Le pitture delle Stanze Vaticane di di Raffaello Sanzio da Urbino, 1838, plate 1

The cataloguing of the John Shearman library is proceeding apace and a jewel of the library is his Raphael collection. The Raphael books number just over 250 volumes and are, except for the occasional stray volume, fully catalogued. The collection encompasses second copies of many of the books we already have but, more importantly, there are a lot of titles for which I was unable to find other copies in the UK and, in very rare cases, was not able to find other copies anywhere.


There are multiple editions in English, French, Italian and German of staple 19th-century Raphael biographies by Quatremère de Quincy, Passavant, Müntz, and Crowe & Cavalcaselle. There are early copies of Carl Ruland’s catalogue of Raphael works in the Royal Collection, as well as an 18th-century catalogue of engravings after the Raphael cartoons also in the Royal Collection.

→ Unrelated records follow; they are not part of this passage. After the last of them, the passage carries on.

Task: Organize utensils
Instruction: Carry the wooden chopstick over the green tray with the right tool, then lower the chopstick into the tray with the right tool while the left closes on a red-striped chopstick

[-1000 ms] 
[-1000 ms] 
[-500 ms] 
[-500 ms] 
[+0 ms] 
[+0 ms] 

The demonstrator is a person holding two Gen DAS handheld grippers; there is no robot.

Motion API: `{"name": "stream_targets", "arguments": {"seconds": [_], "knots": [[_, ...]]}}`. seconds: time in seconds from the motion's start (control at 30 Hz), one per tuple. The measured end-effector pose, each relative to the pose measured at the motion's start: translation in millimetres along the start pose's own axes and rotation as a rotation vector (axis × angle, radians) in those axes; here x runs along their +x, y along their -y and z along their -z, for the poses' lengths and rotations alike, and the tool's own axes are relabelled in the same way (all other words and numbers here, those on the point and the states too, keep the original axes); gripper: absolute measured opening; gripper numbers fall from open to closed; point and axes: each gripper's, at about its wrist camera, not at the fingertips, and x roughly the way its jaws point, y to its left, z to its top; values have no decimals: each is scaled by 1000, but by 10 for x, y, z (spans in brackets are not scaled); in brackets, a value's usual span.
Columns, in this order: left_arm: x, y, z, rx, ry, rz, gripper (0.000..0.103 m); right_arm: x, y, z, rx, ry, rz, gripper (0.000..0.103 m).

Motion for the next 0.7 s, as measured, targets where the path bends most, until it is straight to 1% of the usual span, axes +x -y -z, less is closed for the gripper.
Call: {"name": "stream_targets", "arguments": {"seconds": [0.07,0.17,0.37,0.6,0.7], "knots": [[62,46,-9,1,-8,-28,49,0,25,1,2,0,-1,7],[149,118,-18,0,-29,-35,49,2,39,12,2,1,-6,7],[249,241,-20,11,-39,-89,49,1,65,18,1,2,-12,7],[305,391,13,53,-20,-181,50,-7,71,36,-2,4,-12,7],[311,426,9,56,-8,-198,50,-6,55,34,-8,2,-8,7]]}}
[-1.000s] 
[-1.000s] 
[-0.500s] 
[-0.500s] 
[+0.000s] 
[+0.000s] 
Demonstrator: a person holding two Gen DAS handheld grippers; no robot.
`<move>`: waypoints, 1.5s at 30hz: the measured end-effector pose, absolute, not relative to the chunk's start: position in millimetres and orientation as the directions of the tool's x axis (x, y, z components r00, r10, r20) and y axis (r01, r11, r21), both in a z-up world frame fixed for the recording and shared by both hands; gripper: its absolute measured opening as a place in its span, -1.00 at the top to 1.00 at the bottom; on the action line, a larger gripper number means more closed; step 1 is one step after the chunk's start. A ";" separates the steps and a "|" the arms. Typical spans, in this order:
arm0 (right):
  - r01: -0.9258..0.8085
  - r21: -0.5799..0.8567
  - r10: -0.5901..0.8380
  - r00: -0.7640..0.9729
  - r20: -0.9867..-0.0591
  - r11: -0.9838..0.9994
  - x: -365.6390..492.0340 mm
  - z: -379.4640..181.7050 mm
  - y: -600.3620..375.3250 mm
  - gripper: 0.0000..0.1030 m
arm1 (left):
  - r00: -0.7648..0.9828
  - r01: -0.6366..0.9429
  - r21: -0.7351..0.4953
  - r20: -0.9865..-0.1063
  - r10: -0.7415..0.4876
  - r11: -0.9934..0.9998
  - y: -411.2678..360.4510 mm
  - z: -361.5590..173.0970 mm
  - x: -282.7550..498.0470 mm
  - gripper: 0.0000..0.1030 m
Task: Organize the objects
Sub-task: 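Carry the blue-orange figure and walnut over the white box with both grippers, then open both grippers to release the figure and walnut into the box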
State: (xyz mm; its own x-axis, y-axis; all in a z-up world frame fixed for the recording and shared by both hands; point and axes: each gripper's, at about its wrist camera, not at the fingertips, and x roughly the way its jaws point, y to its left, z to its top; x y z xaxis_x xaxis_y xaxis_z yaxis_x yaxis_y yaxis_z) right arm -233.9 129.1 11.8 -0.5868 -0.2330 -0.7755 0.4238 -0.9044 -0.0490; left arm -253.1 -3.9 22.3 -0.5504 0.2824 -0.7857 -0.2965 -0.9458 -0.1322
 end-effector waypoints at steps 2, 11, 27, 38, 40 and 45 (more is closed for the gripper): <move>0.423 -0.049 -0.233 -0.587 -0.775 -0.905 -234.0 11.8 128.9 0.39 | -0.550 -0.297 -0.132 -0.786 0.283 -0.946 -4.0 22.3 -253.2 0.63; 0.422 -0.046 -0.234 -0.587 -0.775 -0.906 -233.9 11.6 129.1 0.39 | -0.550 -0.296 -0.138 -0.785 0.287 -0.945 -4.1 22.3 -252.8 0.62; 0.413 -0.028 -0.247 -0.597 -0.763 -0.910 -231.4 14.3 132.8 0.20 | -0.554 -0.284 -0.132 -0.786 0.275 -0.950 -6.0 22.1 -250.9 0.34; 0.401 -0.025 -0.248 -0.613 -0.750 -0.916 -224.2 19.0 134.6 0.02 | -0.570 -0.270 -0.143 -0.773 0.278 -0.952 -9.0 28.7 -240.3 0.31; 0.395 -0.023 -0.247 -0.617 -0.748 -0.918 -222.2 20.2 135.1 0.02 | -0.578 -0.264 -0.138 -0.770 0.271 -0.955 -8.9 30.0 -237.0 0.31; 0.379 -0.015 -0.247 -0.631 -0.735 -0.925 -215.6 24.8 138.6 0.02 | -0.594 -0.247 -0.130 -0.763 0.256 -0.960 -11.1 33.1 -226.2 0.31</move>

Bellori’s 1695 Descrizzione delle imagini dipinte da Rafaelle d’Urbino nelle camere del Palazzo Apostolico Vaticano has an interesting provenance, having been part of the libraries of two reknowned 19th-century bibliophiles, Gustavo Galletti and Baron Horace de Landau at Villa-Landau-Finaly, both in Florence.

Le pitture delle Stanze Vaticane di Raffaello Sanzio da Urbino, 1838 title page

Le pitture delle Stanze Vaticane di Raffaello Sanzio da Urbino, 1838 title page

And the Le pitture delle Stanze Vaticane di Raffaello Sanzio da Urbino, published in 1838 in Rome, bears the evidence of provenance by at least 4 art historians – A.E. Popham, Jim Byam Shaw, John Gere and, of course, John Shearman. What a pedigree!

Shearman Raffaello Sanzio 1838 provenance markings

Shearman Raffaello Sanzio 1838 provenance markings

About 20% of the Raphael books were published before 1900, including my favourite paper binding, on the Elogio storico di Raffaello Santi, 1829, which complement our later editions and reprints. We are able to see how the views of scholars have changed and how earlier scholars’ own works have been reinterpreted in the 20th-century, gaining a fuller picture of Raphael scholarship almost right up to the present.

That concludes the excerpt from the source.